**WORK TASK**
The answer must match the material word for word, with every line included.

**DATASET EXCERPT**
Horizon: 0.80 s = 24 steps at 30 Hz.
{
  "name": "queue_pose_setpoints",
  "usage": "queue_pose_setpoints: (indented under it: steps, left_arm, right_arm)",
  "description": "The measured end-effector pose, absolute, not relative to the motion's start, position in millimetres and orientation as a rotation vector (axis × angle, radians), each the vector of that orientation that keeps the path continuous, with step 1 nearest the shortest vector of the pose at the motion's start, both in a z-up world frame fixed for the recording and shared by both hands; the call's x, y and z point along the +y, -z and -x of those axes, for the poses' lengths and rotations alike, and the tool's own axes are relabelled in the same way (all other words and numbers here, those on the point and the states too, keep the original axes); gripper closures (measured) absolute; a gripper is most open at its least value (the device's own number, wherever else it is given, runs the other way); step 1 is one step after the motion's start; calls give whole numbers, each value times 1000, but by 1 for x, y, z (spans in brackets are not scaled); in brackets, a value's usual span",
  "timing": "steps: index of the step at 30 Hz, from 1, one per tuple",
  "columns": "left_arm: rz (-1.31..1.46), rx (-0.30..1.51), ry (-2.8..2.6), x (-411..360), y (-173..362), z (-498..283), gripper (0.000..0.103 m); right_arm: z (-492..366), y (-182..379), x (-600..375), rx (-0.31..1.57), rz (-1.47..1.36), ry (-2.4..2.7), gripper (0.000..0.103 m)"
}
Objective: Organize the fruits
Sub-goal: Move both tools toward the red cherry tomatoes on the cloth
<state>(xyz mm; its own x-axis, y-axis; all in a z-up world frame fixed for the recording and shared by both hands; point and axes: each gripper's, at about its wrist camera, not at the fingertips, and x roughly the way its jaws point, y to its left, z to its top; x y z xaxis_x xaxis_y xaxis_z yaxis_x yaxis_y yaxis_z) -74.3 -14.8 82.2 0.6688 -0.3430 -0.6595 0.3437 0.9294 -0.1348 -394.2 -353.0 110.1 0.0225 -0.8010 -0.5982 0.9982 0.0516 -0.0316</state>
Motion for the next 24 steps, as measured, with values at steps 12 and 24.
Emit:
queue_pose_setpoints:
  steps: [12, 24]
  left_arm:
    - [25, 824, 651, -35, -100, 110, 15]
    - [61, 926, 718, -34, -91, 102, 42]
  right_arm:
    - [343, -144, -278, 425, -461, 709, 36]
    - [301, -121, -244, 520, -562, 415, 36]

**RESPONSE BOX**
Horizon: 0.80 s = 24 steps at 30 Hz.
{
  "name": "queue_pose_setpoints",
  "usage": "queue_pose_setpoints: (indented under it: steps, left_arm, right_arm)",
  "description": "The measured end-effector pose, absolute, not relative to the motion's start, position in millimetres and orientation as a rotation vector (axis × angle, radians), each the vector of that orientation that keeps the path continuous, with step 1 nearest the shortest vector of the pose at the motion's start, both in a z-up world frame fixed for the recording and shared by both hands; the call's x, y and z point along the +y, -z and -x of those axes, for the poses' lengths and rotations alike, and the tool's own axes are relabelled in the same way (all other words and numbers here, those on the point and the states too, keep the original axes); gripper closures (measured) absolute; a gripper is most open at its least value (the device's own number, wherever else it is given, runs the other way); step 1 is one step after the motion's start; calls give whole numbers, each value times 1000, but by 1 for x, y, z (spans in brackets are not scaled); in brackets, a value's usual span",
  "timing": "steps: index of the step at 30 Hz, from 1, one per tuple",
  "columns": "left_arm: rz (-1.31..1.46), rx (-0.30..1.51), ry (-2.8..2.6), x (-411..360), y (-173..362), z (-498..283), gripper (0.000..0.103 m); right_arm: z (-492..366), y (-182..379), x (-600..375), rx (-0.31..1.57), rz (-1.47..1.36), ry (-2.4..2.7), gripper (0.000..0.103 m)"
}
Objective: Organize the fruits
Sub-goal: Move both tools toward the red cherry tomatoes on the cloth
<state>(xyz mm; its own x-axis, y-axis; all in a z-up world frame fixed for the recording and shared by both hands; point and axes: each gripper's, at about its wrist camera, not at the fingertips, and x roughly the way its jaws point, y to its left, z to its top; x y z xaxis_x xaxis_y xaxis_z yaxis_x yaxis_y yaxis_z) -74.3 -14.8 82.2 0.6688 -0.3430 -0.6595 0.3437 0.9294 -0.1348 -394.2 -353.0 110.1 0.0225 -0.8010 -0.5982 0.9982 0.0516 -0.0316</state>
Motion for the next 24 steps, as measured, with values at steps 12 and 24.
Emit:
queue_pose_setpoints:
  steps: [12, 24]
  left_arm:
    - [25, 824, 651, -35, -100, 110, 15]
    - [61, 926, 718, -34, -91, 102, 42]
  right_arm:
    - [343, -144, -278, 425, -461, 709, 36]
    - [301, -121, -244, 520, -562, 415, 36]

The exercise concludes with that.